The WP reports that today President Clinton will announce his first extensive use of the new line-item veto authority to cut funding for 30 to 50 military projects worth nearly $300 million from a defense construction bill he signed last week. The White House claims that these projects were not requested by the Pentagon, but rather are political pork.

The LAT, WP and NYT all feature front-page stories about Israel’s botched attempt to kill the head of the political wing of Hamas in Amman, Jordan.
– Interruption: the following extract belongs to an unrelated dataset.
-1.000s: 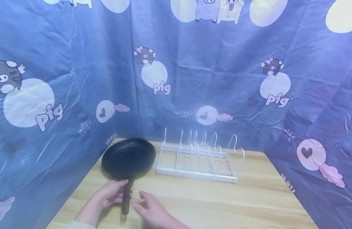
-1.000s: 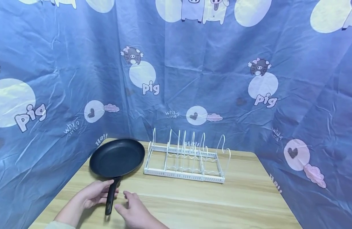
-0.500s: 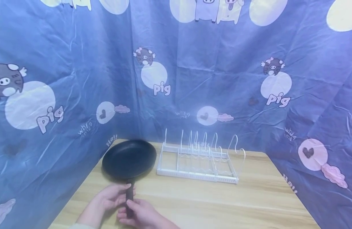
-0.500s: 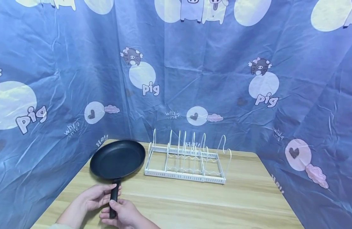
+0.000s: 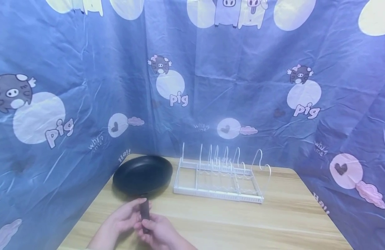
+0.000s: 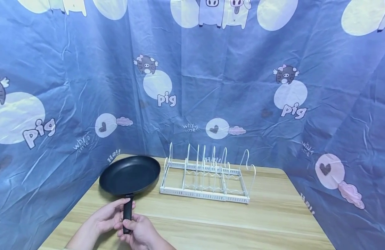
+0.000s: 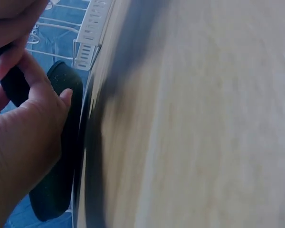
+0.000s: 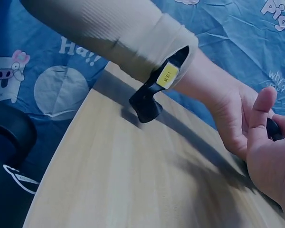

All three papers report that Prime Minister Netanyahyu has been gravely damaged politically by the failure both domestically and internationally. (Of course if the plan were successful, his Israeli critics would have thought he was a genius.) But the WP also has an excellent narrative of the mission, right down to a (literally) blow-by-blow account of the fist-fight in which the Mossad agents were captured. Also, it’s the Post that has a named Israeli source saying it was Netanyahu himself who directed the assassination plan, and that makes it clear the U.S. was deeply involved in the post-botch negotiations resulting in Israel’s surrendering of the antidote to the poison they used in the mission and in the release from prison of the spiritual head of Hamas.

It’s a staple of the assassination attempt coverage to call this operation the worst blunder in Mossad’s history. It’s odd that none of these stories mention Lillehammer, which would have to be considered an even worse snafu–a successful Israeli assassination of an innocent man.

In case you weren’t sure, a “reefer” headline (that is, one referring to an inside story) on the front page of the NYT makes it official: “News Cycle Speeds Up.”